Jane, of Hard Work Homestead, wrote a comment to my last post which detailed all we had to go through to get our smooshed high-sided trailer brought back to life. Jane wrote:
"Hum, I feel like I could use a little resurrection
myself. A little fix to my frame, bring in my sides.
Breathe some new life into me.
Can I get an appointment with you 'cause my
wagon has really been draggin' . . . "
Jane's words brought some pleasant memories back to me from long ago.
This tale started way back before I was born.

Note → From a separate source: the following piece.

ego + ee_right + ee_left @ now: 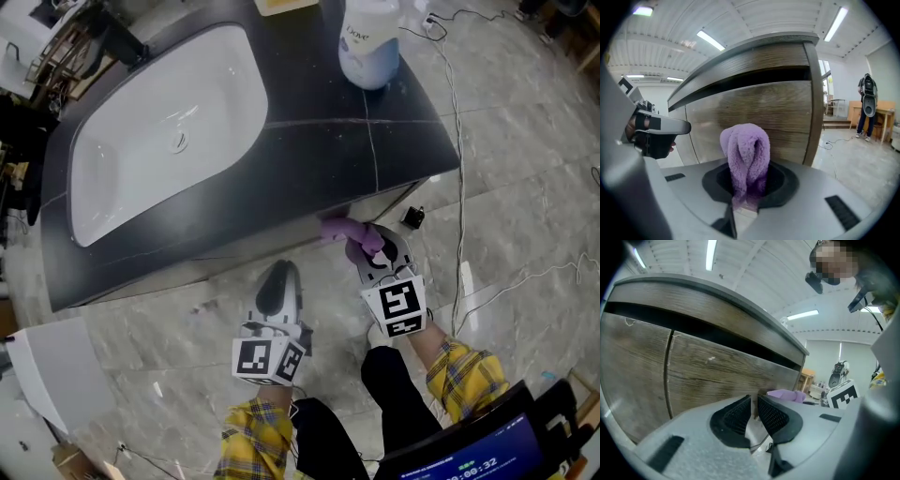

My mom, her five sisters and one brother were born and raised in a little house in a typical residential area in a town in northern Illinois. In the first half of the 1900s there were no big malls or even anything resembling a strip mall or big box store anywhere to be seen. Privately owned and operated businesses were interspersed right within the residential neighborhood. Often there was a small grocery store (the only one the people in the surrounding houses ever used) on the corner of the block. The neighborhood in which I grew up in the 1940s and 1950s had a funeral home across the street from us, a grocery store one house down and a store that sold wallpaper and house paints in the next block.
So it wasn't at all unusual for my mom's family to live next door to Harker's Body Shop when she and her siblings were growing up.
Uncle Frank, the only male child of the seven siblings, was first-born in the family and used to complain mightily about being the only boy among six sisters. The family wasn't well to do financially so Uncle Frank went to work sweeping floors (literally) at Harker's Body Shop when he was thirteen.
Harker's at that time was a small establishment and did a little of everything having to do with vehicles. They did mechanical work and sold tires along with doing all types of body work including repainting cars. A one-stop service store for your car.
Being a very willing, hard worker, Uncle Frank slowly worked his way up in the business (he never worked anywhere else) and eventually ended up owning Harker's which had grown substantially into a much larger establishment that specialized in vehicle restoration. He chose to not change the name of the business so it was always Harker's Body Shop.
So, in a way, Harker's was a very real part of my close-knit, extended family when I was growing up. (I have to admit it caused a bit of jealousy when I became a teenager and got my driver's license because the only car available to me -- on not very frequent occasions, I might add -- was our family's 1956 Chevy. Uncle Frank's two kids, a boy my age and a girl a couple of years younger, had sole access to their own snazzy cars. [Can you say Jaguar or MG?] Uncle Frank would take cars in as a total wrecks and then painstakingly restore whichever one his kids wanted to have as their own. Me? Envious? Nah, what makes you ask?)
Anyway, whenever anyone in the family (usually my mom or one of her sisters) would have any kind of an ailment, they would say, "Somebody call Harker's and make an appointment for me to get in for a tune-up." Or if one of my aunts was seen walking across the floor with a hitch in her get-a-long, someone was sure to comment, "Looks like you'd better get in to Harker's for some realignment."
I can remember my youngest aunt sitting at our kitchen table after giving birth to her fifth child, laying her head down on crossed arms and saying, "Call Harker's for me. I'm sure my valves are stuck."
One of the times my mom came up here to Minnesota for a visit, she was sweeping the kitchen floor and collecting the debris in a metal dustpan. I heard her say, "Uh-oh!" I asked what the problem was and she said, "I think I'd better take this dustpan home with me and get it into Harker's." I was puzzled so asked why and she replied (Mom was a hefty gal), "'Cause I just stepped on it."
Silly little memories, I know, but when Jane alluded to needing some body work done (which I know for a fact she is NOT in need of) and maybe a tune-up, it brought back these memories.
I don't even know if Uncle Frank's business exists anymore. Probably not. Uncle Frank, my mom and all of her sisters are gone now, too. But back in the day, our family sure got a lot of nonsensical mileage out of Harker's Body Shop.